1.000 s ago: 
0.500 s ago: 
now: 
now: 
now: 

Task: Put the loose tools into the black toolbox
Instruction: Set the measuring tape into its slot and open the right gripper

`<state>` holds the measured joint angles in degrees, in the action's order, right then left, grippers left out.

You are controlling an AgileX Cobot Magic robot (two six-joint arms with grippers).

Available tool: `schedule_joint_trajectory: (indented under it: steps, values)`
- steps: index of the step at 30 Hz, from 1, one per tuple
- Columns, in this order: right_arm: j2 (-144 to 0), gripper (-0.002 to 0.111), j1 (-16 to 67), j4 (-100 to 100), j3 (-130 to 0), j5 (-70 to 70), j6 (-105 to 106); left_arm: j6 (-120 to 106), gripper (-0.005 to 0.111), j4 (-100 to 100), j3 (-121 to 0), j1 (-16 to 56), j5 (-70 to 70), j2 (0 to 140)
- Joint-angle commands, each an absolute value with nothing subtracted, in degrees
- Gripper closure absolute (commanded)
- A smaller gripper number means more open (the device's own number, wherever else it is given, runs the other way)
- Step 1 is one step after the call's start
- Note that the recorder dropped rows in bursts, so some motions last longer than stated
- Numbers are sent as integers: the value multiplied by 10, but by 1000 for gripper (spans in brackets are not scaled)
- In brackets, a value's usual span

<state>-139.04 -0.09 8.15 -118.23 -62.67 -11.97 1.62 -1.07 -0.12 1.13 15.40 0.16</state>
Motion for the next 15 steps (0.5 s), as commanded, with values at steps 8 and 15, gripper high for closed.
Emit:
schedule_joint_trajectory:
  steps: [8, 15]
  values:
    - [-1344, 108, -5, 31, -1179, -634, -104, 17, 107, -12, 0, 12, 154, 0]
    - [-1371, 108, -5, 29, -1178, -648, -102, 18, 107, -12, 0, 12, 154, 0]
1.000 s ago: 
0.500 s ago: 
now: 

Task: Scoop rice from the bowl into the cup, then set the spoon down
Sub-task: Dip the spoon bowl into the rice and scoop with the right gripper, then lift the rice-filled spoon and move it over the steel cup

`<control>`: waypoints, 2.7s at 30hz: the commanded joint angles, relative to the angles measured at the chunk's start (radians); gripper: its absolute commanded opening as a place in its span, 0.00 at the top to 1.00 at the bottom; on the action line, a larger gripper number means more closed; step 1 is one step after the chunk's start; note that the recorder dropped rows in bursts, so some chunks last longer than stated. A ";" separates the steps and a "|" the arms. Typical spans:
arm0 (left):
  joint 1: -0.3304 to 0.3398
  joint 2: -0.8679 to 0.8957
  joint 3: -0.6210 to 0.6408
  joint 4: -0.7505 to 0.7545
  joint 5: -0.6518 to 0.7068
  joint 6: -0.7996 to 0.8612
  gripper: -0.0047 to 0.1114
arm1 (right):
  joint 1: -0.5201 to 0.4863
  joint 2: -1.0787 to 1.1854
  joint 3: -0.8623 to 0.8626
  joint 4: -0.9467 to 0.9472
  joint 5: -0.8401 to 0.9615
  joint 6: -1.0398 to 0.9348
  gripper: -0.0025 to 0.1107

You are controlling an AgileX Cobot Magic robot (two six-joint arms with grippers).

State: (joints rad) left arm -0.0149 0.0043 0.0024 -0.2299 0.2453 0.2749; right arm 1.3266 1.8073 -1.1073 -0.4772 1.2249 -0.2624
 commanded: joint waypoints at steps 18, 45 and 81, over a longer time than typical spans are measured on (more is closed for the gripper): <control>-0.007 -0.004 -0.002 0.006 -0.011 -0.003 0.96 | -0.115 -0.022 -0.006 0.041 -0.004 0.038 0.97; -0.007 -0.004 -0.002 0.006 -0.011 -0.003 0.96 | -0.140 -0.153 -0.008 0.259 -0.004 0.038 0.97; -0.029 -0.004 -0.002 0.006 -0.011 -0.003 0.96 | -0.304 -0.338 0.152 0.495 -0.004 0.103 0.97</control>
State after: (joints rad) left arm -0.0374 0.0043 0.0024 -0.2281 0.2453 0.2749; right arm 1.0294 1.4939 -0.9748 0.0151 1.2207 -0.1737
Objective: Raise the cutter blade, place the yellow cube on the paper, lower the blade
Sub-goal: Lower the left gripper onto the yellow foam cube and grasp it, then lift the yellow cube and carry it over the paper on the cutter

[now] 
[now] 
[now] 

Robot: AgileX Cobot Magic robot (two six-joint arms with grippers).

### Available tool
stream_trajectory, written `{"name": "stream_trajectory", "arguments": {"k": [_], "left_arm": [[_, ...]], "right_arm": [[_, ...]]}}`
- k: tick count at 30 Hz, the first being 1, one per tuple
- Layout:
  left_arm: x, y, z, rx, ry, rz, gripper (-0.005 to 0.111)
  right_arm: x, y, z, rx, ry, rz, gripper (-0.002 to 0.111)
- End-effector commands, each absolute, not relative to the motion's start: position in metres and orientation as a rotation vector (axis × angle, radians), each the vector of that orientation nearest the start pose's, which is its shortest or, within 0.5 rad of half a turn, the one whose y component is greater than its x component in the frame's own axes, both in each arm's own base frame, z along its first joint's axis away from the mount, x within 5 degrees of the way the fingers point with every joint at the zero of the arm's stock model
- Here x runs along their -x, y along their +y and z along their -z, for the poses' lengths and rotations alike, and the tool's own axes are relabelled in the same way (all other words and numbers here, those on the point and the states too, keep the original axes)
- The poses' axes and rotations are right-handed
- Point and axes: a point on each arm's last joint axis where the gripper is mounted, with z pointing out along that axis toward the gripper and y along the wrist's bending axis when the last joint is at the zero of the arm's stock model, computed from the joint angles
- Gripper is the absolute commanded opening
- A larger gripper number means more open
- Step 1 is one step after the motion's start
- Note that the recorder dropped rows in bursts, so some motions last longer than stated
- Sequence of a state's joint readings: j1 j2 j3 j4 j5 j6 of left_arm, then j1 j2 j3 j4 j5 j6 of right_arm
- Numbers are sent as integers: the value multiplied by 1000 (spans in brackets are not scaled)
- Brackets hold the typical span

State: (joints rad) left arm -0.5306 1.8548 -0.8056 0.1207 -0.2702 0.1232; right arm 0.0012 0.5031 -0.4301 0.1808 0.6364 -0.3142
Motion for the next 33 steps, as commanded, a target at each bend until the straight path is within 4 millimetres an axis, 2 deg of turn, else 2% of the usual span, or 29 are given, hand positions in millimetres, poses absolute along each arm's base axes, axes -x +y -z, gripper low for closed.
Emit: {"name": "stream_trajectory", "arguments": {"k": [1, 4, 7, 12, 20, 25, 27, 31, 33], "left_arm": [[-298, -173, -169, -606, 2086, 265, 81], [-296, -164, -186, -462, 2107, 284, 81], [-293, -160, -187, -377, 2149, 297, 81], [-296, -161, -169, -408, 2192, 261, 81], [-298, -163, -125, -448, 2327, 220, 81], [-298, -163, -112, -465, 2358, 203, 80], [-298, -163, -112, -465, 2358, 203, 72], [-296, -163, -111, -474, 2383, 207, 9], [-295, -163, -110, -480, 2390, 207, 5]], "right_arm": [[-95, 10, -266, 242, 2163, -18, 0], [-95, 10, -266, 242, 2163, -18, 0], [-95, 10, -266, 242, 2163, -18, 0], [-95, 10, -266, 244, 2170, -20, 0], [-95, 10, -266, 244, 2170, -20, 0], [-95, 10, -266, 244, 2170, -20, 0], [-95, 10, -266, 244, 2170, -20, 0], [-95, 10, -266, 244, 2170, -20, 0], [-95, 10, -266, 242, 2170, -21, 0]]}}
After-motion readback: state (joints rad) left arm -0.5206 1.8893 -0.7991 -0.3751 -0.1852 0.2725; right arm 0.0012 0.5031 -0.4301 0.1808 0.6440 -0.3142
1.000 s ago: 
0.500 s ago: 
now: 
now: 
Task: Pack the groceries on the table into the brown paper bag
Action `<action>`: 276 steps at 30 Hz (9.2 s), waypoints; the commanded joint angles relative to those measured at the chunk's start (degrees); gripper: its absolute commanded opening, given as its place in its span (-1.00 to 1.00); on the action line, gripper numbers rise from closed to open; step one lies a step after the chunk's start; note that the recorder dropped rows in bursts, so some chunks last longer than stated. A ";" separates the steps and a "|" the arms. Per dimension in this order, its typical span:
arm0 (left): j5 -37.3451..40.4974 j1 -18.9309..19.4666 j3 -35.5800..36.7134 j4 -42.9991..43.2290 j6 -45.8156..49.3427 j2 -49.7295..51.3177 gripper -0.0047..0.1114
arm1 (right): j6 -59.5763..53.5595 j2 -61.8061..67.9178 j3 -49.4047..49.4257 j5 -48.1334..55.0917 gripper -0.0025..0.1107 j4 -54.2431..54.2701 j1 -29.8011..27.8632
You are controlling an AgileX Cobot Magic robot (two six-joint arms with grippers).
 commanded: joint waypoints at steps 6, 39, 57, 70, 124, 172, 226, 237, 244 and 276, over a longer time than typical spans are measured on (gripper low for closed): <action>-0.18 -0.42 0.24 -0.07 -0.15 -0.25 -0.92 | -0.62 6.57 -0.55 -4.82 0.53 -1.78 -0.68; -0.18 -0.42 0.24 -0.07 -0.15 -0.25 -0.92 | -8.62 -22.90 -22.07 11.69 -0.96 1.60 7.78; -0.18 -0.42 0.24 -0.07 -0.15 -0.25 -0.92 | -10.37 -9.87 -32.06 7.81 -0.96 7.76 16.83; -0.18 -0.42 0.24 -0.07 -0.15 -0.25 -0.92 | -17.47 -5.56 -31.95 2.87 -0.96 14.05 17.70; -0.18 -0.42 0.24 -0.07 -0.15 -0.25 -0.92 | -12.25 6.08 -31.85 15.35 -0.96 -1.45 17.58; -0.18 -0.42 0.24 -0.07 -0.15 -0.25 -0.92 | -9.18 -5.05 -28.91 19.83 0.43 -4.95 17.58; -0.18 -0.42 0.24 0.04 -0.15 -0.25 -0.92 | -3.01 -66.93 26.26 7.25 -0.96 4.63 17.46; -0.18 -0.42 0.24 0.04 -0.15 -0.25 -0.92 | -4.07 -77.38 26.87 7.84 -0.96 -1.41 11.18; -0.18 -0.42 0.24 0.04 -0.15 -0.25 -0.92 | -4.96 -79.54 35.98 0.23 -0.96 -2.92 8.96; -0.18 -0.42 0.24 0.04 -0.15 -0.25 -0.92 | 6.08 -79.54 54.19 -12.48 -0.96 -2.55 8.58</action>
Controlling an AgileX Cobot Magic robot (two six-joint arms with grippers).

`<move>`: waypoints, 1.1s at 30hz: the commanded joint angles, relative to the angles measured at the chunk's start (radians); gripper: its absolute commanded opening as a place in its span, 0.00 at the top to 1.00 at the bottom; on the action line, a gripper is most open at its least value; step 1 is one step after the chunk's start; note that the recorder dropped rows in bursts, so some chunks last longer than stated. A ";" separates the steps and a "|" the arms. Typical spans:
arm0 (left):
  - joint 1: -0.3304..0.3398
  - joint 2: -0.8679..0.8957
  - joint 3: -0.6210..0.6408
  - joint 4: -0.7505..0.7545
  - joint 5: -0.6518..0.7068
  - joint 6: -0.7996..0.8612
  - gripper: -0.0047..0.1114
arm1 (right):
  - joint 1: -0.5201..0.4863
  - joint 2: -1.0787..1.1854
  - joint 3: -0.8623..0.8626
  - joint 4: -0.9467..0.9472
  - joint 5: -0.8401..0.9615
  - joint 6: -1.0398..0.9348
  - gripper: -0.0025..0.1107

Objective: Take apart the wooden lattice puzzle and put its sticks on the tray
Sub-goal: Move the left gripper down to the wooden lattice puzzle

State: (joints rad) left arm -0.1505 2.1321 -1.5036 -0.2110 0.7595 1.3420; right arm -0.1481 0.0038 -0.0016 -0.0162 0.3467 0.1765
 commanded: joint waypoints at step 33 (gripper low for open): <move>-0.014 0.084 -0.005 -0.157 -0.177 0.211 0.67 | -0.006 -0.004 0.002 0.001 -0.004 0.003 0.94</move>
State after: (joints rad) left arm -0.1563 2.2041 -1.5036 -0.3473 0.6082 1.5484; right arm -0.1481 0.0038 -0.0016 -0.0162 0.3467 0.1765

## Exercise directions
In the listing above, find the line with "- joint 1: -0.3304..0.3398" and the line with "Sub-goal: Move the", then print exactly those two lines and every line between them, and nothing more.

## Answer to this problem
  - joint 1: -0.3304..0.3398
  - joint 2: -0.8679..0.8957
  - joint 3: -0.6210..0.6408
  - joint 4: -0.7505..0.7545
  - joint 5: -0.6518..0.7068
  - joint 6: -0.7996..0.8612
  - gripper: -0.0047..0.1114
arm1 (right):
  - joint 1: -0.5201..0.4863
  - joint 2: -1.0787..1.1854
  - joint 3: -0.8623..0.8626
  - joint 4: -0.9467..0.9472
  - joint 5: -0.8401..0.9615
  - joint 6: -1.0398..0.9348
  - gripper: -0.0025..0.1107

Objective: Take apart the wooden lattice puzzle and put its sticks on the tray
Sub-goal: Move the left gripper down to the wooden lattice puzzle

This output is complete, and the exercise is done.